Dissecting the role of hypoxia-inducible factor 1 (HIF-1) in JAK2V617F-positive myeloproliferative neoplasms (MPN)
- Untersuchung der Rolle von Hypoxia-Inducible Factor 1 (HIF-1) in JAK2V617F-positiven myeloproliferativen Neoplasien (MPN)
Baumeister, Julian; Wagner, Wolfgang (Thesis advisor); Koschmieder, Steffen (Thesis advisor)
Dissertation / PhD Thesis
Dissertation, RWTH Aachen University, 2020
Classical BCR-ABL-negative myeloproliferative neoplasms (MPN) are a heterogeneous group of hematologic malignancies including polycythemia vera (PV), essential thrombocythemia (ET) and primary myelofibrosis (PMF).
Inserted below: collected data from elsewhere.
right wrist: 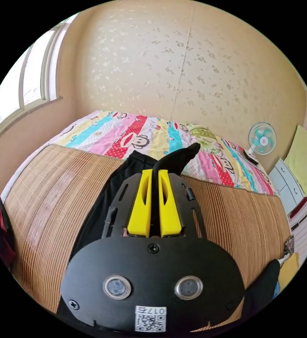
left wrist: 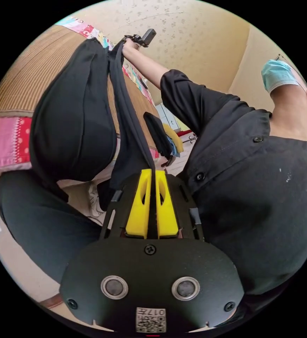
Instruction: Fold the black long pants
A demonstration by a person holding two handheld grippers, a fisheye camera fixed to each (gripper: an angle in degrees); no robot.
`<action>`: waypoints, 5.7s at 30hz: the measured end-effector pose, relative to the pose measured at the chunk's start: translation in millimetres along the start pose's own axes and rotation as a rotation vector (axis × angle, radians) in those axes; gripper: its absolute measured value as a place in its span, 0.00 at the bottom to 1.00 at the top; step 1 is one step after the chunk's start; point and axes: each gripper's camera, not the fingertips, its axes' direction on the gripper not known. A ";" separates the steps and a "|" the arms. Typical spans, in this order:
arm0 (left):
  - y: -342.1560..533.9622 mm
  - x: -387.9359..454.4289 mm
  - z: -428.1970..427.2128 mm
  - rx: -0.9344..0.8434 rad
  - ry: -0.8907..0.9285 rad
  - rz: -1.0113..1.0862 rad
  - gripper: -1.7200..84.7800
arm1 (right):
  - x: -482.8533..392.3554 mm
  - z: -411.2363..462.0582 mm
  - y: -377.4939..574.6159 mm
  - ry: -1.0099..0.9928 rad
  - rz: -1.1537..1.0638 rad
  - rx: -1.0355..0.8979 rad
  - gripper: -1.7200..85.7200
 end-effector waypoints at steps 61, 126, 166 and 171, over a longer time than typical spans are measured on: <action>-20.6 42.1 142.6 0.099 -0.540 -0.015 0.11 | 130.3 -185.3 355.0 -0.484 0.096 -0.446 0.09; -88.8 -56.5 105.6 0.078 -0.286 -0.109 0.08 | 126.3 -99.5 342.9 -0.723 0.216 -0.558 0.07; -45.5 -64.4 -14.3 0.223 0.282 0.255 0.07 | 289.9 -186.5 409.9 -1.484 0.189 -0.057 0.04; -45.2 69.6 -72.4 0.275 0.286 0.611 0.07 | 301.7 -310.4 372.6 -1.494 -0.078 0.211 0.04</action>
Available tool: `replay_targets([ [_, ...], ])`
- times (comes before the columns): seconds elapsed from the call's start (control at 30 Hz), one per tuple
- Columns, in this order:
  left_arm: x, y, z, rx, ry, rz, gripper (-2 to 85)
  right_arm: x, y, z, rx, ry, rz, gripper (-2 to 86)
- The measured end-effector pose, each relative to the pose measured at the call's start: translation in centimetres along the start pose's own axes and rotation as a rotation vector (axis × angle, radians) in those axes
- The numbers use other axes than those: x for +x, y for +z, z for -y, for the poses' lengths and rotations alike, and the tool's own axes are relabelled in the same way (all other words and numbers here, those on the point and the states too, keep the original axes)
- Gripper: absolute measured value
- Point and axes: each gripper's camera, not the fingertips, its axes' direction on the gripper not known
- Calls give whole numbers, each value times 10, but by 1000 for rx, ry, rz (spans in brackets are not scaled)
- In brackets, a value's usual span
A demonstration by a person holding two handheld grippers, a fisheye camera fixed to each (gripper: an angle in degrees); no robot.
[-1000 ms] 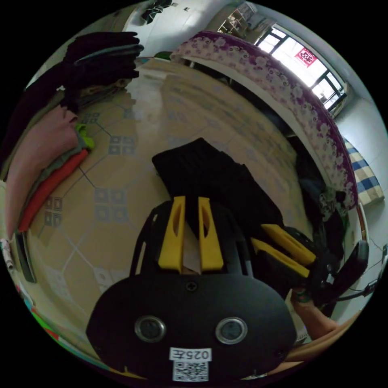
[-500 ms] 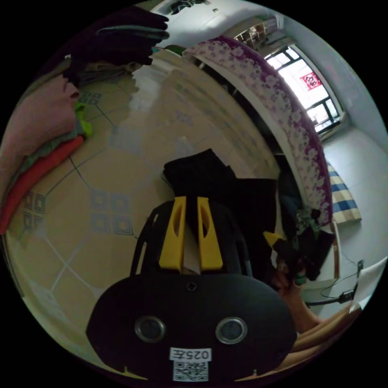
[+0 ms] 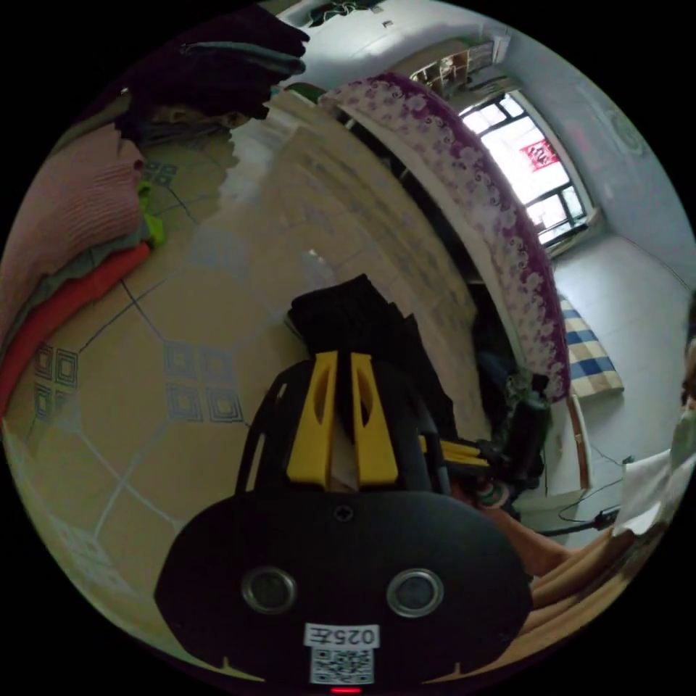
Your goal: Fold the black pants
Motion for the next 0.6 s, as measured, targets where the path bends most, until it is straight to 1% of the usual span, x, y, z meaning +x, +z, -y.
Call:
replay_targets([
  [0.07,-15,-22,-11,126,-1,-163,35,-12,-47,-1,35,-45,132,103],
  [0.1,-19,-28,-15,162,0,-199,42,-15,-61,-4,50,-50,157,117],
  [0.13,-22,-38,-20,204,43,-261,58,-21,-91,-11,63,-37,177,126],
  [0.2,-8,-42,-28,168,156,-314,83,-28,-146,-32,127,9,119,126],
  [0.23,12,-35,-35,89,277,-312,92,-27,-188,-51,199,91,29,122],
  [0.27,39,-20,-47,-33,410,-303,96,-19,-230,-74,264,216,-59,119],
  [0.3,54,-9,-54,-107,477,-317,98,-12,-250,-87,290,291,-92,120],
  [0.37,106,40,-95,-392,635,-477,97,26,-321,-147,390,628,-141,122],
  [0.4,116,51,-108,-442,664,-529,97,35,-335,-164,421,705,-134,122],
  [0.43,136,74,-135,-533,732,-592,99,49,-359,-195,474,838,-115,124],
  [0.47,154,94,-163,-612,839,-613,103,58,-377,-218,522,908,-93,128],
  [0.53,174,115,-198,-697,977,-600,113,65,-395,-237,538,973,-94,135],
  [0.6,187,130,-223,-754,1070,-634,120,73,-406,-242,512,1005,-100,140],
])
The JAK2V617F mutation plays a central role in these disorders and can be found in 90% of PV and approximately 50-60% of ET and PMF. Hypoxia-inducible factor 1 (HIF-1) is a master transcriptional regulator of the response to decreases in cellular oxygen levels, also referred to as hypoxia. Within this thesis, the role of HIF-1 in JAK2V617F-positive MPN was examined. HIF-1α protein levels were significantly elevated in Jak2V617F expressing 32D cells compared to Jak2WT control cells. Pharmacological inhibition of HIF-1 binding to hypoxia response elements (HREs) with echinomycin impaired growth and survival by inducing apoptosis and cell cycle arrest in Jak2V617F transduced 32D cells, but not Jak2WT controls. Attenuation of DNA binding was verified by chromatin immunoprecipitation experiments. Findings from the pharmacologic intervention were corroborated by shRNA-mediated knockdown (KD) of HIF-1α in JAK2V617F-positive cells upon simultaneous inhibition of HIF-2, which was upregulated in HIF-1α KD cells in a compensatory manner. Echinomycin selectively abrogated growth, survival and clonogenic potential of bone marrow and peripheral blood mononuclear cells from JAK2V617F-positive patients, while cells from healthy donors were unaffected by the treatment. The efficacy was confirmed in JAK2V617F-positive iPS cell-derived progenitors from PV patients, whereas JAK2WT cells were unaffected by the treatment. HIF-1 target genes involved in modulating the energy metabolism to aerobic glycolysis were identified as a possible underlying mechanism, with increased expression of Pdk1, Glut1, Pfkfb3 and others. These findings were substantiated by transcriptome analysis of CD34+ cells from primary MPN patients. Collectively, the findings obtained during this doctoral thesis provide a greater understanding of the role of HIF-1 in JAK2V617F-positive cells and indicate that HIF-1 is a new potential therapeutic target in classical BCR-ABL negative MPN.